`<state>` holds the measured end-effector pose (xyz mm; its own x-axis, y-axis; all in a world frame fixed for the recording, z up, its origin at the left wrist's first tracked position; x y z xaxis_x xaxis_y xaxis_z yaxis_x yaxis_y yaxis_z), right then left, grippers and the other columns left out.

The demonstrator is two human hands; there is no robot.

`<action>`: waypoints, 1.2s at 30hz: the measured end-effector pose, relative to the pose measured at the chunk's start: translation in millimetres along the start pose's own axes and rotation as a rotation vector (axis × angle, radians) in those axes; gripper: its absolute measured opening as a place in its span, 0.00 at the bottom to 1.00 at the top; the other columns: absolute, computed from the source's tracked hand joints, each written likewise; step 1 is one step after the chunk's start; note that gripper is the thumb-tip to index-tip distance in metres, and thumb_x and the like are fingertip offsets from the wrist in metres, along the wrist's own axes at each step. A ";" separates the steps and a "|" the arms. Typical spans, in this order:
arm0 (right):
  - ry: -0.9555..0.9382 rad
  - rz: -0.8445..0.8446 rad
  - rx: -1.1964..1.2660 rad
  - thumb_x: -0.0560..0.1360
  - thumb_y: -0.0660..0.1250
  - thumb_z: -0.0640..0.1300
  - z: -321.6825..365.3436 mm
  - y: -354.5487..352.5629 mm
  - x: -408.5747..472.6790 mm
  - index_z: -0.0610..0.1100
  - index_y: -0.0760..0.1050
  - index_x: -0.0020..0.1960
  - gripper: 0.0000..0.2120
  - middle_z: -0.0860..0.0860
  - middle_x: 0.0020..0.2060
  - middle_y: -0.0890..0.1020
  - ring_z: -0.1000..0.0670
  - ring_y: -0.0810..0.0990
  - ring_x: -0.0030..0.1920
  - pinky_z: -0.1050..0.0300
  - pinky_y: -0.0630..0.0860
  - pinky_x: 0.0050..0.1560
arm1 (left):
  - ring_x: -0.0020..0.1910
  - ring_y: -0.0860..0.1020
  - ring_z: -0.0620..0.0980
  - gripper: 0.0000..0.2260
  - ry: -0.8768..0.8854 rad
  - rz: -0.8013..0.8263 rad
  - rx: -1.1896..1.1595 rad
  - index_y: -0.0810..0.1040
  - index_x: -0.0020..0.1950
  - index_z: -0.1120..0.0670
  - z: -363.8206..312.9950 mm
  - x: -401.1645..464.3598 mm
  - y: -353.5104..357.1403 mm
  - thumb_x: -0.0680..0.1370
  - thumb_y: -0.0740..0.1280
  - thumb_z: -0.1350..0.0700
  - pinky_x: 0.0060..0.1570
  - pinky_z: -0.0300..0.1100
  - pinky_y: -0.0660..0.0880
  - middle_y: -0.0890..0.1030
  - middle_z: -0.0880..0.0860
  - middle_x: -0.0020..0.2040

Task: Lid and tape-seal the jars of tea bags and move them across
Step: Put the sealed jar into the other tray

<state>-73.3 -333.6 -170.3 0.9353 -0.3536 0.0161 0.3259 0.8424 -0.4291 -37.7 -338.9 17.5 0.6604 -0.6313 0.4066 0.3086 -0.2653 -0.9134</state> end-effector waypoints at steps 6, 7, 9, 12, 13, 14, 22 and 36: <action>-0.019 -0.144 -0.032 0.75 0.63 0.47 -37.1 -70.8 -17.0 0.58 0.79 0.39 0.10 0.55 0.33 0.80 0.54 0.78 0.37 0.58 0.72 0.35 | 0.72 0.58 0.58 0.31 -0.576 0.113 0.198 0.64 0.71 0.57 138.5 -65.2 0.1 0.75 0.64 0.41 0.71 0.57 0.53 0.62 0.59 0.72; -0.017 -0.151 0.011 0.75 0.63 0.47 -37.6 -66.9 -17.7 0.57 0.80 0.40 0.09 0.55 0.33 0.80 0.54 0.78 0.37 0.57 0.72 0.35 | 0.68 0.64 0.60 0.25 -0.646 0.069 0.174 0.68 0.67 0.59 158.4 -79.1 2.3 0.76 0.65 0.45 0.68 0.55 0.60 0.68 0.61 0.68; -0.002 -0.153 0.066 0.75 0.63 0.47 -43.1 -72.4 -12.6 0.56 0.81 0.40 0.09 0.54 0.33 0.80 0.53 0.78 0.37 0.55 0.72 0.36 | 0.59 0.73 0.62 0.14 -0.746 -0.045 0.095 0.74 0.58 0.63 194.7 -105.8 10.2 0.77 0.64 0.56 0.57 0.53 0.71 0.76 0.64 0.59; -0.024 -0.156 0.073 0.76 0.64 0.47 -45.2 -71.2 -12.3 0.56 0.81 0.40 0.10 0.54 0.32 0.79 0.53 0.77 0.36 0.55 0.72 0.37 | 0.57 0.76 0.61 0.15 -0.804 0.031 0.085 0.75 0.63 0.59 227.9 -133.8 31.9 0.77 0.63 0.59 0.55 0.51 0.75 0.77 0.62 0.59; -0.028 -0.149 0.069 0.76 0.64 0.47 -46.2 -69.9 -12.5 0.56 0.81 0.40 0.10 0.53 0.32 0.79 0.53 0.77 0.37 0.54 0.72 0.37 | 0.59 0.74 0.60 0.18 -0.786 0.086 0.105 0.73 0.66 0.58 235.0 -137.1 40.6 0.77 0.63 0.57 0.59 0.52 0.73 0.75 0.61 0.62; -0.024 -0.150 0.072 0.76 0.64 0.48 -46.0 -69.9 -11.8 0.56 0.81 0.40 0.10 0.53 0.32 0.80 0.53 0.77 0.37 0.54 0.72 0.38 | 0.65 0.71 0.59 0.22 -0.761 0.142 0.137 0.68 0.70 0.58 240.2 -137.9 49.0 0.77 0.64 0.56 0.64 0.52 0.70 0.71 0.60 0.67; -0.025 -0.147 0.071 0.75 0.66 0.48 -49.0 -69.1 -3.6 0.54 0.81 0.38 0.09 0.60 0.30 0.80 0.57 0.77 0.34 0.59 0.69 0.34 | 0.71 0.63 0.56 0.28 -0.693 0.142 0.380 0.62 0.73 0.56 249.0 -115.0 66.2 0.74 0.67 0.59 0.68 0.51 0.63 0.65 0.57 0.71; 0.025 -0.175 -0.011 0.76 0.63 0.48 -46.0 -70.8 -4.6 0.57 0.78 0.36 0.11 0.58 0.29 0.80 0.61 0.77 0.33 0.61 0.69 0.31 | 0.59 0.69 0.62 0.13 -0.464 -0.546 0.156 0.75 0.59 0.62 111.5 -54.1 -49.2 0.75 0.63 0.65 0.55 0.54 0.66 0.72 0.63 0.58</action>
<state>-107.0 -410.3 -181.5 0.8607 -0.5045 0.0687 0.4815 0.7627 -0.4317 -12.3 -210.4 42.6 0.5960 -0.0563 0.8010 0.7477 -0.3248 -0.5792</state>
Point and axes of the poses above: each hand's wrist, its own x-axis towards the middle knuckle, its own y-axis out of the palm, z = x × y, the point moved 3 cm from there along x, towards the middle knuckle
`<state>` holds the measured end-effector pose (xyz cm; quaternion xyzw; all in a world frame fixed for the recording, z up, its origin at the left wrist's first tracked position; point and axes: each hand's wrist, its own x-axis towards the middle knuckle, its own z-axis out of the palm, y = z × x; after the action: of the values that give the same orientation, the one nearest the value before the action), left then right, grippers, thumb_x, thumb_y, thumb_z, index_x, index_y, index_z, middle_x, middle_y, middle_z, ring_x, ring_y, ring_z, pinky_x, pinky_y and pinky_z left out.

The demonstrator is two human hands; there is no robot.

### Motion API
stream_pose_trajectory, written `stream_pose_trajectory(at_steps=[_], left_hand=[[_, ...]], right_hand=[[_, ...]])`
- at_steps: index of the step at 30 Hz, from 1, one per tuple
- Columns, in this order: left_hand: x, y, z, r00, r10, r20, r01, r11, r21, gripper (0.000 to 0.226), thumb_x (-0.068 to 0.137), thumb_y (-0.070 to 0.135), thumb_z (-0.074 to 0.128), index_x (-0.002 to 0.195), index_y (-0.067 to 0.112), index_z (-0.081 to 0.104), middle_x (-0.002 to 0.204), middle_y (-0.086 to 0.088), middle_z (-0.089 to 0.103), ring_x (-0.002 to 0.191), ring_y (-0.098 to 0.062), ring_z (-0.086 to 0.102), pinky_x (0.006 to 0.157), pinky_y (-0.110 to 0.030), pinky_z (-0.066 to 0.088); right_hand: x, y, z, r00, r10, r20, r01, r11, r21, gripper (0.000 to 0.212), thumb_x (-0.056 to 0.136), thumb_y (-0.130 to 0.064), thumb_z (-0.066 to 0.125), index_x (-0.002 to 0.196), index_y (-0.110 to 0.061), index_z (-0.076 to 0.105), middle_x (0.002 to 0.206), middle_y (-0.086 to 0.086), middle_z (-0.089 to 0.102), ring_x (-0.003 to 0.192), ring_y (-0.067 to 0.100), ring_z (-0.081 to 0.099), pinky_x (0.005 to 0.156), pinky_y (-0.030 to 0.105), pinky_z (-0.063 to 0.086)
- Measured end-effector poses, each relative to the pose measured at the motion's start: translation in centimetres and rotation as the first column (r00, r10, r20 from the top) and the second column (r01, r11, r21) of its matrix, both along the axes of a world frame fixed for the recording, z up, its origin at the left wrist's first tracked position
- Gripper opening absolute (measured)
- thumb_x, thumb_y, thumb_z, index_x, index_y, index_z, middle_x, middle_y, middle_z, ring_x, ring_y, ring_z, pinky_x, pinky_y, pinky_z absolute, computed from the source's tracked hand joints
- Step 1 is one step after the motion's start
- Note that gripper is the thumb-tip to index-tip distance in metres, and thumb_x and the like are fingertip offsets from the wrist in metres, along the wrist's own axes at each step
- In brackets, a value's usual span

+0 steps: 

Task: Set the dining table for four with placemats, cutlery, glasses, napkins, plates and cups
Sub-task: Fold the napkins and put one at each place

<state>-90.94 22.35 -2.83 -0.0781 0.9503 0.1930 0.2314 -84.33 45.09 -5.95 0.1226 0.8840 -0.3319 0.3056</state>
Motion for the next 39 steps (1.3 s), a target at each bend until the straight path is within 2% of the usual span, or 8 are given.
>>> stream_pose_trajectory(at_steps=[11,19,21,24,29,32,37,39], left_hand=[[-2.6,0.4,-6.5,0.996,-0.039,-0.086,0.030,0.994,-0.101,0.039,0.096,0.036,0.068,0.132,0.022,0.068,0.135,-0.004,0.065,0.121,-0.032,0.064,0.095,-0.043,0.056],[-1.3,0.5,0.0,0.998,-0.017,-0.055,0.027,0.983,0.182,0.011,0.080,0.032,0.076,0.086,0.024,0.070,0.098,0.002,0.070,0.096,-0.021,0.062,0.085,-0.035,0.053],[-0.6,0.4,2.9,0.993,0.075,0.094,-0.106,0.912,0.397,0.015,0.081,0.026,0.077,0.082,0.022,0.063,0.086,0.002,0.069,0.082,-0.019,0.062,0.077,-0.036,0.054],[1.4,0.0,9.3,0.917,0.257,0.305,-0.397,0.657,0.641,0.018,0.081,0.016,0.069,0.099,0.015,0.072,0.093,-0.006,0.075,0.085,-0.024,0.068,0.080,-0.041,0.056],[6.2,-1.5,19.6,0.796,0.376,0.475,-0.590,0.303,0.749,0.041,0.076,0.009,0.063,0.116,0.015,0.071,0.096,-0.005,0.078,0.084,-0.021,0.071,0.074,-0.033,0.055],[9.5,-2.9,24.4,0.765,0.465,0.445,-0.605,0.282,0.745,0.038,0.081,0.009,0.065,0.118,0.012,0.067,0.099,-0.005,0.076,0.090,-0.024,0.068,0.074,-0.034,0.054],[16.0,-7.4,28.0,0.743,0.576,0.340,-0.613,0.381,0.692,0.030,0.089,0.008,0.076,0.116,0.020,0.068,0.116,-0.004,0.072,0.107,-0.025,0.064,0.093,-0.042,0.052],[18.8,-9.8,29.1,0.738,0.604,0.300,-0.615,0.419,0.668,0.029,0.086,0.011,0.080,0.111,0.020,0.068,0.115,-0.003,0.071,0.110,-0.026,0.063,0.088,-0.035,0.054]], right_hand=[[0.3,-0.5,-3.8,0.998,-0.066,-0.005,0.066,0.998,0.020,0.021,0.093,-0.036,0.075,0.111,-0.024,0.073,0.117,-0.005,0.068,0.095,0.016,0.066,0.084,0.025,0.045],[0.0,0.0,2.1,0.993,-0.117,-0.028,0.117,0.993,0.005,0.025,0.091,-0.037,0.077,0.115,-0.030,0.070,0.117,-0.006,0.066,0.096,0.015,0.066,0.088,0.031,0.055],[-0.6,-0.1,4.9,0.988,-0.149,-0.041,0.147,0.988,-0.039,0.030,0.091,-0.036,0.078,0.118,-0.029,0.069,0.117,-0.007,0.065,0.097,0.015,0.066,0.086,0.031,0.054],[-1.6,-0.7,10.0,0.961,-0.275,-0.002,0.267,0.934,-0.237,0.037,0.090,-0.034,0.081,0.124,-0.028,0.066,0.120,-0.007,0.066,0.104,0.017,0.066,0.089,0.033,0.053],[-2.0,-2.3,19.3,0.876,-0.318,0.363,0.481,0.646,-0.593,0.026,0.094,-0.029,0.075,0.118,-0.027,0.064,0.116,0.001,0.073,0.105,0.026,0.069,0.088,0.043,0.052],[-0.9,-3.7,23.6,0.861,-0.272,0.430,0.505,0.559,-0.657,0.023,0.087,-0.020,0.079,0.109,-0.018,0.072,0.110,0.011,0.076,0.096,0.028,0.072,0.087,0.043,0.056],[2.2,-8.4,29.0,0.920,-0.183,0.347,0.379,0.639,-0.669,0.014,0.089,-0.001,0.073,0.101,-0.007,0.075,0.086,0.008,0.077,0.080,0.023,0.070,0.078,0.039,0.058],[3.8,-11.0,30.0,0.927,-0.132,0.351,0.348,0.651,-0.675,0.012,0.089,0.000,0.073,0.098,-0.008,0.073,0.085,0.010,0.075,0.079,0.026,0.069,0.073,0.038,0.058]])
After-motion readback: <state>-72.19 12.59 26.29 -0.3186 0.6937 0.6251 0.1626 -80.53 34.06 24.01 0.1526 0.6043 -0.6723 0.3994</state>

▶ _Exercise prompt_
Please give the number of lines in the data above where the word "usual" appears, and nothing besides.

▶ _Your response_
2